• PROBLEM DESCRIPTION
Look through the records, and wherever the string "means" turns up, copy out that line.

• SUPPLIED DATA
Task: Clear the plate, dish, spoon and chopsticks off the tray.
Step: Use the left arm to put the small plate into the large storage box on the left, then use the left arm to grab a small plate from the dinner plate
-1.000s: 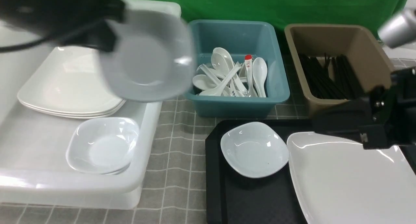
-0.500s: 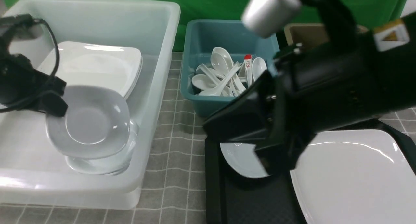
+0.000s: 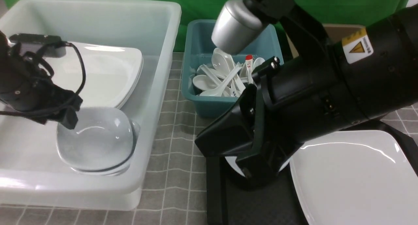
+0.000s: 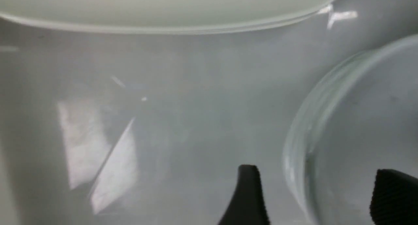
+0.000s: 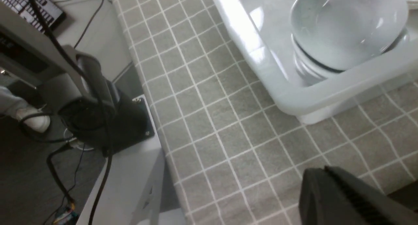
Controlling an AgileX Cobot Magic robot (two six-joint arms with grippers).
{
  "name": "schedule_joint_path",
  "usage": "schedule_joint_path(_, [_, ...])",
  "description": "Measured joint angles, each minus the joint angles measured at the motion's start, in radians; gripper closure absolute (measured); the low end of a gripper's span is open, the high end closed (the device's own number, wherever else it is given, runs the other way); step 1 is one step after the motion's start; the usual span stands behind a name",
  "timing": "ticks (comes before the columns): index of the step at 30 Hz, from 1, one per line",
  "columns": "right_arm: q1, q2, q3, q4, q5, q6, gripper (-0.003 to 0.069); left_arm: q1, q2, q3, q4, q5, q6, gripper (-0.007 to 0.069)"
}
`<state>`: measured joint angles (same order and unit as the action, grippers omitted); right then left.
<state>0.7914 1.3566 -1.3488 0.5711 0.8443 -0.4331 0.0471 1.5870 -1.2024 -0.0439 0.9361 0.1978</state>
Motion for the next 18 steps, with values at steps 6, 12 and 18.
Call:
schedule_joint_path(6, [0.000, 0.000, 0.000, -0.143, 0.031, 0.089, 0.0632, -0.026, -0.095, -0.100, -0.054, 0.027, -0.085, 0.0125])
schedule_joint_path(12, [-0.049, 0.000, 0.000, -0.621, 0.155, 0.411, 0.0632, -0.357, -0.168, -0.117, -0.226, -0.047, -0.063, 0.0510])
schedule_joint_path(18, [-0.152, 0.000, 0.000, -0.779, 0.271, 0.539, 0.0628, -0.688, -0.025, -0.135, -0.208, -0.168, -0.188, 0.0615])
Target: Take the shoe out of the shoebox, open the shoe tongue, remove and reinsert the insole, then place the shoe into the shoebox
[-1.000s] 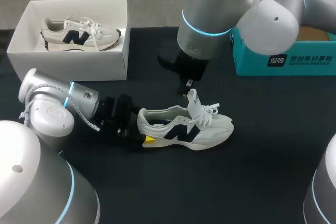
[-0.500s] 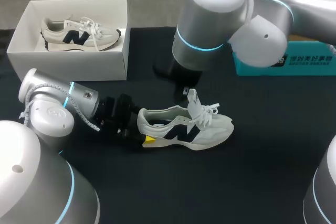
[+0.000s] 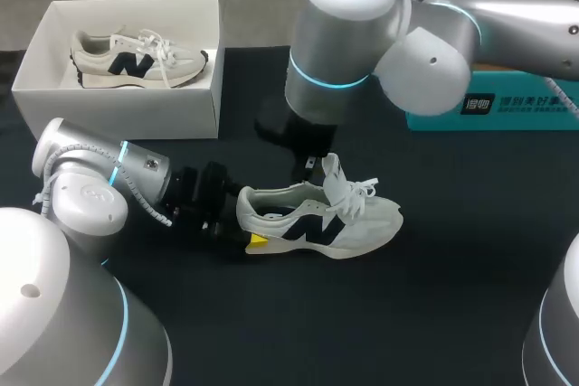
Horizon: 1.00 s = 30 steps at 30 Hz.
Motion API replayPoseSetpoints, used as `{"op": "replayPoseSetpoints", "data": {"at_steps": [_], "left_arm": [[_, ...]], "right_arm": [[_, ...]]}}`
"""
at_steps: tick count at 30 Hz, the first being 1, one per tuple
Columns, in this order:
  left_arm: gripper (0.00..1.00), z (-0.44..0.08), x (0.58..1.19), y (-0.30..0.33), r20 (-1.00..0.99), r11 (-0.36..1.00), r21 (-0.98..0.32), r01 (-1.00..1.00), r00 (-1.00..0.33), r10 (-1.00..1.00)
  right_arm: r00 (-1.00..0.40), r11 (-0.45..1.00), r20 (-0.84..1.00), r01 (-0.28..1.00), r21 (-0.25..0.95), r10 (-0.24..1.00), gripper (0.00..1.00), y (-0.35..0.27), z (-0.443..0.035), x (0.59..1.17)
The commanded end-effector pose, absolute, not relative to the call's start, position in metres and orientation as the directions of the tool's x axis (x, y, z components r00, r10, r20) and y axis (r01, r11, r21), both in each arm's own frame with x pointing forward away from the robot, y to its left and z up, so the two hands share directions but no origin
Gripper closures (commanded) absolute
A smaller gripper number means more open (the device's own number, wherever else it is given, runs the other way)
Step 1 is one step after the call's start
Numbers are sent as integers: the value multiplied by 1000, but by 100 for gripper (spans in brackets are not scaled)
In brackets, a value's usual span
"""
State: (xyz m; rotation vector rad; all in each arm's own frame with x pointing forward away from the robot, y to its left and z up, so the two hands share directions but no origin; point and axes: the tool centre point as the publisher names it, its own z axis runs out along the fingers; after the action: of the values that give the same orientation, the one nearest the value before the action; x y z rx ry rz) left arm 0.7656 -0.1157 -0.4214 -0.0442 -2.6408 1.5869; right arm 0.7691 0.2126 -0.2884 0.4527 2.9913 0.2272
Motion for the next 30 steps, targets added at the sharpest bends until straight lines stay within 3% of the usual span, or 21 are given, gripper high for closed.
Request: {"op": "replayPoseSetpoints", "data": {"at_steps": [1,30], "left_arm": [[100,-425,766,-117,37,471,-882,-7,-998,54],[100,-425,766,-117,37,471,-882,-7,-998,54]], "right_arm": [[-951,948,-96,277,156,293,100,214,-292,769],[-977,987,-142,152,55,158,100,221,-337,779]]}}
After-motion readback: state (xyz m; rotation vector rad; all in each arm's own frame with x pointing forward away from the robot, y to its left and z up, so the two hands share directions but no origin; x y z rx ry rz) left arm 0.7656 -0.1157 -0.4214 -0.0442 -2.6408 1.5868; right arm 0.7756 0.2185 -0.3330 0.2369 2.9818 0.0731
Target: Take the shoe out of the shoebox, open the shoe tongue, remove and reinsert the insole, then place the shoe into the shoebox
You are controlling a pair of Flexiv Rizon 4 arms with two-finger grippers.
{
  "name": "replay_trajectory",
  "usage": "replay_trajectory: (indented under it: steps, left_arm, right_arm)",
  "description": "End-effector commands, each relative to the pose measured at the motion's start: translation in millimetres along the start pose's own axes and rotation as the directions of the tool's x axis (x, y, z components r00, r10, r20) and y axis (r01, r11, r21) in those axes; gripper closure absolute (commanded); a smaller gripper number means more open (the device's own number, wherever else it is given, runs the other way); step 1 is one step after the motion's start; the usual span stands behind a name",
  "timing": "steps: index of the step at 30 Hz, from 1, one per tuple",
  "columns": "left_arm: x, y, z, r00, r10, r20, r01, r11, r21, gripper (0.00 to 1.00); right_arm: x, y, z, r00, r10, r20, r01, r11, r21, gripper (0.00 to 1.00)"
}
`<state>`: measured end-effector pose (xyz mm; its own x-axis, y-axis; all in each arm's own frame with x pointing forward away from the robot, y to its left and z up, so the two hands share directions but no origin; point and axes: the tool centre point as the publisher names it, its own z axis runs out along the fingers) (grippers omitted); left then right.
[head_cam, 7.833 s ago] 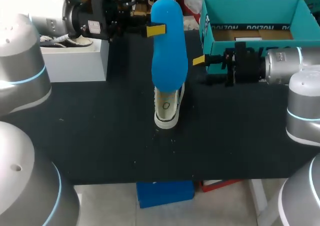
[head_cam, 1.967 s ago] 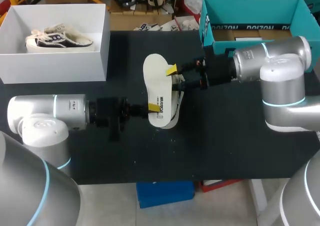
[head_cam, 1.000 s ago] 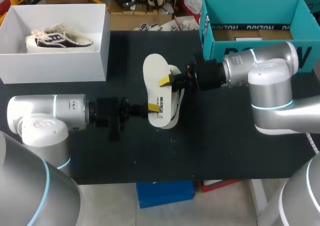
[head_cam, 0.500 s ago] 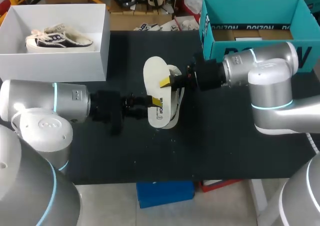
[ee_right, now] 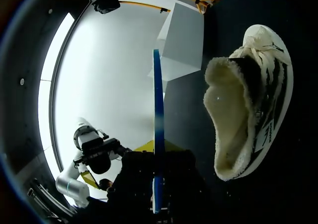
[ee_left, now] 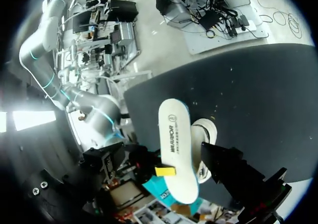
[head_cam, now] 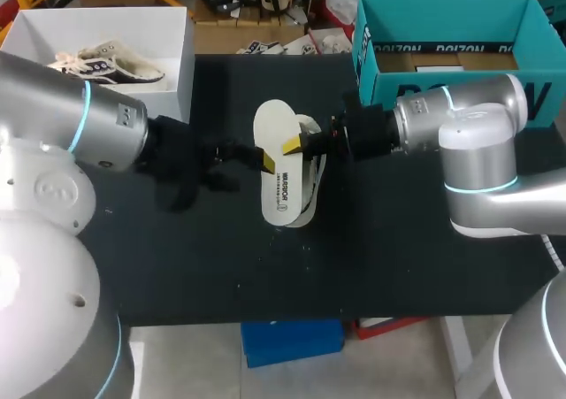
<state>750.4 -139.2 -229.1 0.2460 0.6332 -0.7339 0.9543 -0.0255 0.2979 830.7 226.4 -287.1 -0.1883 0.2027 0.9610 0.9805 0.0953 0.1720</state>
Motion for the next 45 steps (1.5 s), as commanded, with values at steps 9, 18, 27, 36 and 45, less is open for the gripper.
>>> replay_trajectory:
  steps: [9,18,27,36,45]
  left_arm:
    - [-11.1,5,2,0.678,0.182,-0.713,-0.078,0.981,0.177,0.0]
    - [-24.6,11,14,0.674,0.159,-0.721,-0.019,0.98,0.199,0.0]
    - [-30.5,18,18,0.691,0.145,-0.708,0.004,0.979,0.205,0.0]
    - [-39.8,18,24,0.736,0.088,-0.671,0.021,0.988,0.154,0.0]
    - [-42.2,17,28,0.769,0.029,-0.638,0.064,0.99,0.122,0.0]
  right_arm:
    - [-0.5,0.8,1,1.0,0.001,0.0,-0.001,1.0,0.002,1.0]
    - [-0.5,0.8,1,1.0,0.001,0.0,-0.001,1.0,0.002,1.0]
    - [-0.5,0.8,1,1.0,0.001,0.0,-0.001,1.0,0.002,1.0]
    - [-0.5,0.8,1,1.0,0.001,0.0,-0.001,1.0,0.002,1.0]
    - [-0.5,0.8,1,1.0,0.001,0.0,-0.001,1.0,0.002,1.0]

• EXERCISE OUTPUT
A smaller gripper number means more open (the device's own number, wherever else it is given, runs the other way)
  "description": "End-effector commands, each relative to the pose measured at the motion's start: translation in millimetres along the start pose's own axes and rotation as the directions of the tool's x axis (x, y, z components r00, r10, r20) and y axis (r01, r11, r21) in those axes; gripper closure absolute (commanded); a smaller gripper number means more open (the device's own number, wherever else it is given, runs the other way); step 1 is one step after the motion's start; the usual span stands behind a name",

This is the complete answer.